Please return the data that follows precisely as written, but without the images.
-- Opening Marker --
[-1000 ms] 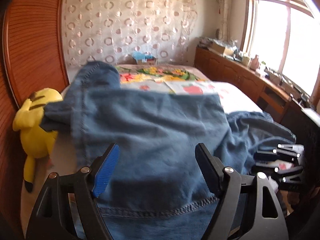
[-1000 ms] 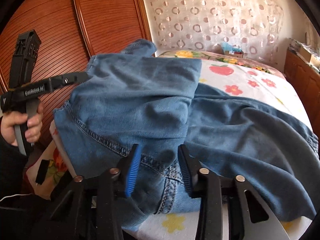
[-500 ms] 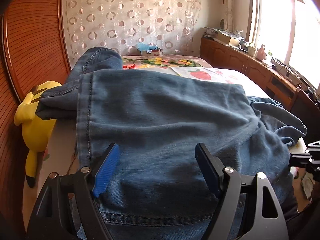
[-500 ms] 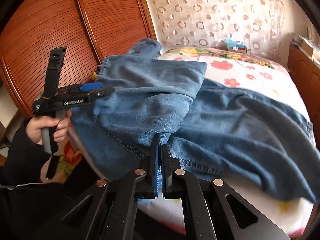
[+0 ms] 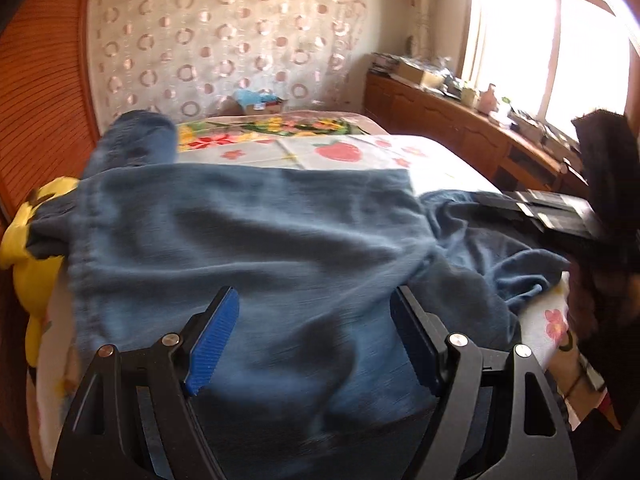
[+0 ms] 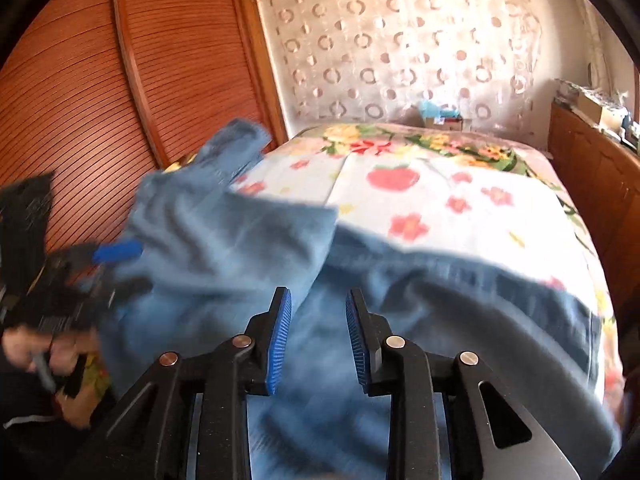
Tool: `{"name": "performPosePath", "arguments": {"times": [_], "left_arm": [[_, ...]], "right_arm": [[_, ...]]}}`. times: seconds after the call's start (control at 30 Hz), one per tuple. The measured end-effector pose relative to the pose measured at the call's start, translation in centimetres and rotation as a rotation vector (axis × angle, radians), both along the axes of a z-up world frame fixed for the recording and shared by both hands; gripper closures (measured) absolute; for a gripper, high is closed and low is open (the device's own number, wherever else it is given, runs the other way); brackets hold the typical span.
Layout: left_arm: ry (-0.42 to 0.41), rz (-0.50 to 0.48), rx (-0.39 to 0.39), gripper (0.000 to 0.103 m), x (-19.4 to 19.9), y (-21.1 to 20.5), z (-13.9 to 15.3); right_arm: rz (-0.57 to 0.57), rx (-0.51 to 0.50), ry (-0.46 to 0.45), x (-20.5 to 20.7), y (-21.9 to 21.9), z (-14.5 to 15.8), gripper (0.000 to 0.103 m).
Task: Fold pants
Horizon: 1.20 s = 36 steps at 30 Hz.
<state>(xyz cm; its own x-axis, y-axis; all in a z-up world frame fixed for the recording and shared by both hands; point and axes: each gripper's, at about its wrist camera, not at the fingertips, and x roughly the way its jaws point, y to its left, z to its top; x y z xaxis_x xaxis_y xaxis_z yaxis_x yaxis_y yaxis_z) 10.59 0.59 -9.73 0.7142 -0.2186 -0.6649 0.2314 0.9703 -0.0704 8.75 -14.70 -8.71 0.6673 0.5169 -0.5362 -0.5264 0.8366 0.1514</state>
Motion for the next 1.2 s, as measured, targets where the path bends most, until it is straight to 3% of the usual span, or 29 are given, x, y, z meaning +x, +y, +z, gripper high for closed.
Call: {"name": "performPosePath", "arguments": {"times": [0.23, 0.3, 0.37, 0.7, 0.83, 0.93, 1.2], "left_arm": [[0.039, -0.026, 0.027, 0.024, 1.5, -1.7, -1.5], [0.045, -0.024, 0.026, 0.024, 1.7, -1.6, -1.9], [0.047, -0.024, 0.025, 0.024, 1.7, -1.5, -2.0], [0.028, -0.023, 0.030, 0.024, 1.5, -1.5, -2.3], [0.023, -0.021, 0.033, 0.024, 1.4, -1.3, -2.4], [0.024, -0.018, 0.023, 0.024, 1.5, -1.0, -2.6], [0.027, -0.019, 0.010, 0.024, 1.2, -0.7, -2.5]], "right_arm": [[0.040, 0.030, 0.074, 4.8, 2.1, -1.4, 0.074], [0.039, 0.022, 0.106, 6.3, 2.5, -1.8, 0.082], [0.041, 0.038, 0.118, 7.0, 2.4, -1.8, 0.099], [0.006, 0.057, 0.010, 8.7, 3.3, 1.3, 0.102], [-0.013, -0.021, -0.036, 9.5, 5.5, 1.1, 0.102], [0.008, -0.021, -0.059, 9.6, 6.8, 1.4, 0.102], [0.014, -0.021, 0.008, 11.2, 6.3, 1.3, 0.098]]}}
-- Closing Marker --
EXERCISE RESULT –
[-1000 ms] 
[-1000 ms] 
[-500 ms] 
[-500 ms] 
[+0 ms] 
[+0 ms] 
Tool: `{"name": "performPosePath", "arguments": {"times": [_], "left_arm": [[_, ...]], "right_arm": [[_, ...]]}}`. times: seconds after the call's start (control at 30 Hz), one per tuple. The measured end-effector pose relative to the pose measured at the call's start, translation in centimetres and rotation as a rotation vector (axis × angle, radians), both along the axes of a z-up world frame fixed for the recording and shared by both hands; gripper closures (measured) absolute; for a gripper, high is closed and low is open (the device's own number, wherever else it is given, runs the other way); brackets hold the typical span.
Layout: left_arm: ry (-0.42 to 0.41), rz (-0.50 to 0.48), rx (-0.39 to 0.39), gripper (0.000 to 0.103 m), x (-19.4 to 19.9), y (-21.1 to 20.5), z (-13.9 to 15.3); right_arm: rz (-0.57 to 0.57), rx (-0.51 to 0.50), ry (-0.46 to 0.45), x (-20.5 to 20.7), y (-21.9 to 21.9), z (-14.5 to 15.8), gripper (0.000 to 0.103 m).
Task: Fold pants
Horizon: 1.20 s = 36 steps at 30 Hz.
<state>(xyz cm; its own x-axis, y-axis; all in a z-up world frame fixed for the recording and shared by both hands; point and axes: each gripper's, at about its wrist camera, not at the fingertips, and x roughly the way its jaws point, y to its left, z to its top; x y z xaxis_x xaxis_y xaxis_z yaxis_x yaxis_y yaxis_z) 10.59 0.59 -9.73 0.7142 -0.2186 -0.6649 0.2314 0.9703 -0.0704 8.75 -14.70 -8.71 0.6673 0.5169 -0.5362 -0.5264 0.8366 0.1514</state>
Motion for the next 1.2 s, as measured, targets where the path bends most, until it is straight to 3% of the usual span, or 29 are given, x, y, z meaning +x, +y, +z, gripper high for closed.
Call: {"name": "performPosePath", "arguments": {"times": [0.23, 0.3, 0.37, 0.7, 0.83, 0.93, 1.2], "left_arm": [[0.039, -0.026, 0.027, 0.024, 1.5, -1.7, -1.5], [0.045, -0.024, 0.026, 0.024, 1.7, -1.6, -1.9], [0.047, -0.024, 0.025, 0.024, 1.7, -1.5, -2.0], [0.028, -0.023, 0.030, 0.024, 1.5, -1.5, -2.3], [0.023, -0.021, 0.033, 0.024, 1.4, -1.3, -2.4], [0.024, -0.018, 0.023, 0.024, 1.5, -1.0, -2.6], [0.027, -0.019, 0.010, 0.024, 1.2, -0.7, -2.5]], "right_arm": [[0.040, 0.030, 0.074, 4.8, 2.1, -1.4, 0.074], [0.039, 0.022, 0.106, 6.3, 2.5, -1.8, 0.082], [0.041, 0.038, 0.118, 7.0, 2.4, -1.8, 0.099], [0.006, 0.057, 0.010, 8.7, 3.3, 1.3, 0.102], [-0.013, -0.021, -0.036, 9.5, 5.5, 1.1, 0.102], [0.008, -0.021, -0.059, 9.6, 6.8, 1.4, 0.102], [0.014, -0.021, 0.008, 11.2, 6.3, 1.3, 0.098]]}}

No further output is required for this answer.